Thursday, July 2, 2009

John and Mabel Barnum's Sarasota Mansion

The grounds that this mansion sits upon are lush with foliage of all kinds. There are rose gardens and statues all around for you to view. Mrs. Barnum even kept a "secret garden" which was started from the various plants her friends would bring her as a gift. I have no idea why this is called a secret garden, but it is the only real garden on the premises other than her rose garden.

This impressive home was designed and built by New York architect Dwight James Baum in 1924 and was completed in 1926. Mrs Barnum was involved in every detail and even though it was called Ca' d' Zan (House of John) her name was on all the paperwork and she was the contact for any changes made.

This is a little closer view of their home.

The character of the architecture was truly something. Such rich detail in everything, from the stained glass window insets to the lovely zigzag design created with the two different colors of brick.

This is the formal living room of the home and displayed all the modern comforts of their time.

I took this photo of the ceiling in the living room looking up to the 2nd floor where the bedrooms and bathrooms were located. The craftsmanship is astounding.
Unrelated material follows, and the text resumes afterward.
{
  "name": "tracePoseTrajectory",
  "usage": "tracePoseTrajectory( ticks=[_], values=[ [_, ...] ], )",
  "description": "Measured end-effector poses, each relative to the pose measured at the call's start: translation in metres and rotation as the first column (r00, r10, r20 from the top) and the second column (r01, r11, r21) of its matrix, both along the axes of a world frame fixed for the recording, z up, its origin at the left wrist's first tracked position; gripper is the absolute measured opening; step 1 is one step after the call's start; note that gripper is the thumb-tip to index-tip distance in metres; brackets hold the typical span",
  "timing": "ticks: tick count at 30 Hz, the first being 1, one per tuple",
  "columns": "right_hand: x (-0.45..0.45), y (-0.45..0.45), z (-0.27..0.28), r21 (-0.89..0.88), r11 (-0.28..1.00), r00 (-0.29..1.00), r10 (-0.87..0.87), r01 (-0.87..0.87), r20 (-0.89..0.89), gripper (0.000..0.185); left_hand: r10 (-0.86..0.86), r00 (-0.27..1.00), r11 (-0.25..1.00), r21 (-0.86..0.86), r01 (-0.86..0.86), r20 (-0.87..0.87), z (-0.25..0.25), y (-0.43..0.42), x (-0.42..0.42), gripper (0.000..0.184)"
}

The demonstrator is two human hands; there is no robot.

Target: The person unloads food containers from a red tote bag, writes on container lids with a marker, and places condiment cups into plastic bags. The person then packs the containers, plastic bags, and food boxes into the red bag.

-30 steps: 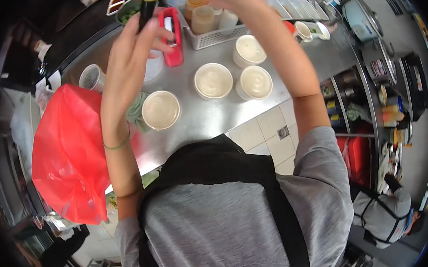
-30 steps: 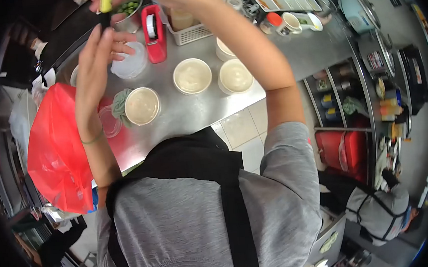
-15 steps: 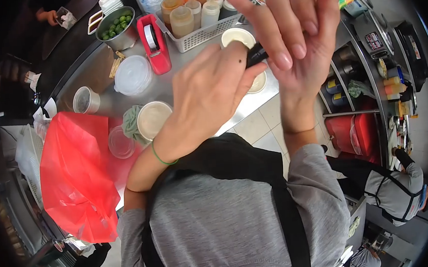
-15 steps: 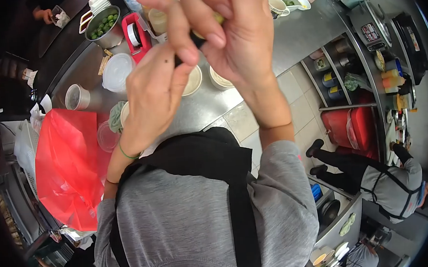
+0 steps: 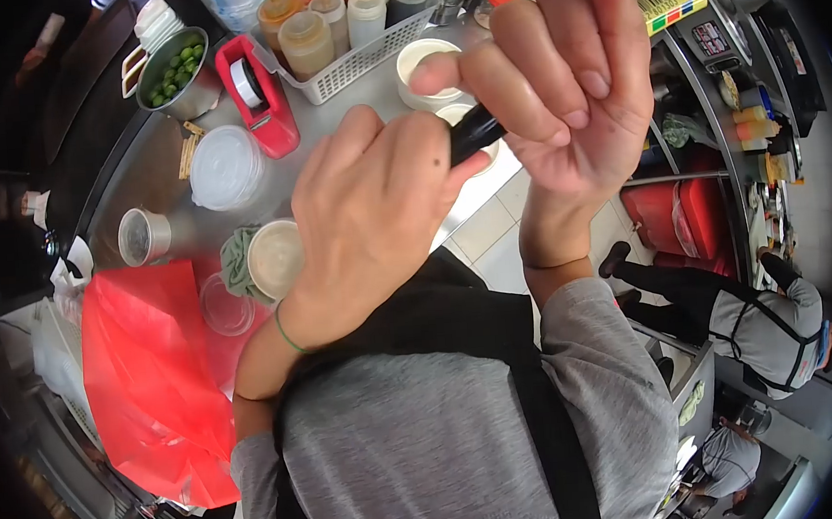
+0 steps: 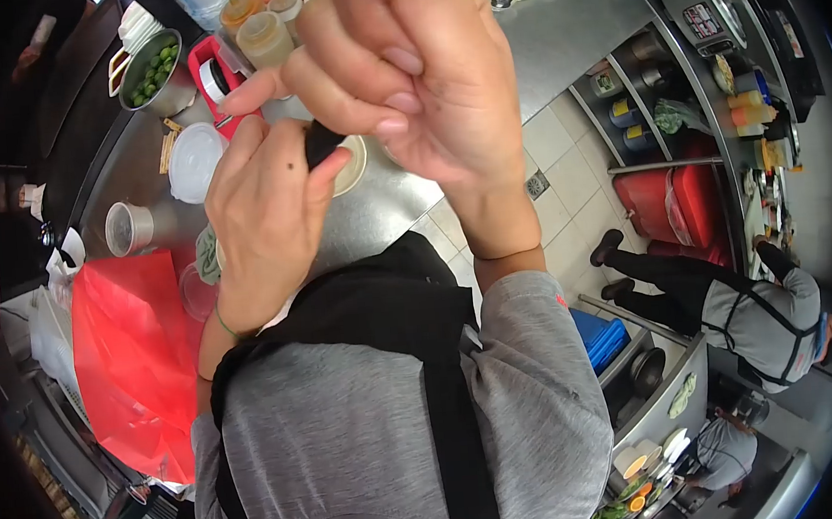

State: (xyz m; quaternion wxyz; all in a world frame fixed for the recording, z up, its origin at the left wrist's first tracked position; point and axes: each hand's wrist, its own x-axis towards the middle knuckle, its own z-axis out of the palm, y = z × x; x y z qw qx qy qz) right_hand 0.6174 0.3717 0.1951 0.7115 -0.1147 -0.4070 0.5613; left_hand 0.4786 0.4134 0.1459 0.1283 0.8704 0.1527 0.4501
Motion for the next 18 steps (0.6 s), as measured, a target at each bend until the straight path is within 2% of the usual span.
tracePoseTrajectory(
  ticks=[1, 2, 3, 4, 5, 6, 7, 8, 9, 10, 11, 12, 13, 14, 16, 18],
  values=[
    [0.003, 0.001, 0.001, -0.001, 1.000, 1.000, -0.008, 0.008, 0.001, 0.054, -0.068, 0.998, 0.990, -0.122, 0.067, -0.006, 0.000, 0.003, 0.000, 0.025],
    [0.005, 0.001, 0.002, -0.031, 0.999, 1.000, 0.025, -0.025, 0.009, 0.055, -0.076, 0.997, 0.990, -0.123, 0.075, -0.006, 0.003, 0.008, -0.002, 0.025],
    [0.007, 0.003, 0.005, -0.059, 0.997, 0.998, 0.058, -0.057, 0.015, 0.055, -0.294, 0.954, 0.783, -0.556, 0.278, 0.062, 0.007, 0.015, -0.005, 0.023],
    [0.009, 0.006, 0.014, -0.135, 0.991, 0.992, -0.003, 0.020, 0.124, 0.055, -0.444, 0.869, 0.366, -0.842, 0.397, 0.217, 0.009, 0.022, -0.007, 0.022],
    [0.023, 0.014, 0.009, -0.135, 0.990, 0.992, -0.015, 0.032, 0.124, 0.055, -0.454, 0.864, 0.361, -0.842, 0.401, 0.217, 0.006, 0.031, -0.004, 0.022],
    [0.048, 0.026, 0.002, 0.074, 0.996, 0.994, 0.051, -0.058, 0.098, 0.054, -0.449, 0.888, 0.502, -0.795, 0.341, 0.097, 0.002, 0.041, 0.000, 0.023],
    [0.067, 0.029, -0.001, 0.281, 0.949, 0.989, 0.120, -0.141, 0.089, 0.053, -0.424, 0.905, 0.633, -0.721, 0.281, -0.019, -0.001, 0.050, 0.002, 0.025],
    [0.074, 0.016, 0.006, 0.217, 0.963, 0.948, -0.210, 0.159, 0.238, 0.051, -0.432, 0.902, 0.631, -0.720, 0.288, -0.017, -0.014, 0.057, -0.001, 0.025],
    [0.097, 0.009, 0.003, 0.323, 0.936, 0.848, -0.279, 0.137, 0.449, 0.041, -0.477, 0.851, 0.713, -0.662, 0.231, -0.218, -0.039, 0.063, -0.008, 0.026],
    [0.082, 0.003, -0.002, 0.191, 0.864, 0.650, -0.481, 0.467, 0.588, 0.034, -0.475, 0.771, 0.798, -0.577, 0.175, -0.423, -0.064, 0.064, -0.014, 0.027],
    [0.063, 0.000, -0.010, 0.105, 0.655, 0.397, -0.568, 0.748, 0.721, 0.028, -0.379, 0.753, 0.882, -0.455, 0.119, -0.538, -0.090, 0.057, -0.020, 0.027],
    [0.064, 0.006, -0.030, 0.035, 0.770, 0.460, -0.417, 0.637, 0.784, 0.013, -0.260, 0.724, 0.947, -0.316, 0.061, -0.639, -0.115, 0.047, -0.025, 0.028],
    [0.053, 0.022, -0.050, -0.034, 0.783, 0.437, -0.310, 0.621, 0.844, 0.013, -0.208, 0.762, 0.957, -0.287, 0.031, -0.613, -0.133, 0.040, -0.025, 0.026],
    [0.044, 0.042, -0.083, -0.009, 0.790, 0.350, -0.262, 0.613, 0.899, 0.014, -0.159, 0.798, 0.966, -0.259, 0.004, -0.581, -0.144, 0.033, -0.024, 0.024],
    [0.010, 0.079, -0.142, 0.035, 0.798, 0.285, -0.256, 0.602, 0.924, 0.022, -0.085, 0.791, 0.972, -0.224, -0.068, -0.607, -0.154, 0.017, -0.027, 0.023],
    [-0.026, 0.111, -0.173, 0.102, 0.787, 0.134, -0.229, 0.609, 0.964, 0.027, -0.021, 0.786, 0.973, -0.195, -0.127, -0.617, -0.153, 0.007, -0.036, 0.022]
  ],
)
Here is my husband, Ralph standing at the corner of the outside veranda. This is the view the Barnums had in the back of their home. Mr. Barnum's yacht was generally tied to the dock so that he could take his friends and family out on the water at whim.

This is a picture of the back of the home. The doors would open up and gave a free flowing affect for their guests at the many parties held here.

I was amazed by the flooring of this deck and caught a shot of it. All inlaid marble. Even the path around the decking to the dock was done in this gorgeous marble.

This is the Historic Asolo Theatre that is also a part of this museum tour. This is a small, but cozy place that was originally built in 1798 in Asolo, Italy to honor the 15th century Queen of Cyprus, Caterina Cornaro. In the 1930's the panels were removed and in the 1950's were purchased by the Ringling's director for the Museum.
The portrait shown in one of the panels is of the Queen herself. Each panel was painstakingly restored and then reset in the pavilion just inside the Ca' d' Zan Gatehouse.
There were over 890 ornamental details, 85 percent are still original. Collaborative teams cast molds for missing panels and pieces and matched materials and colors to historic accuracy.
This theatre is still used for theatre, music, dance, film and lectures.

These unusual gnarly trees are known as Banyan Trees that grow all along the estate.


Anonymous said...

Thank you Christine for this very interesting tour.

Soyun Park said...

Wow! those look great! Hope to visit there someday~

Audrey said...

I love touring places like that! They are all so beautiful. Most of the time though I'm thinking to myself "look at all that cleaning someone has to do!!"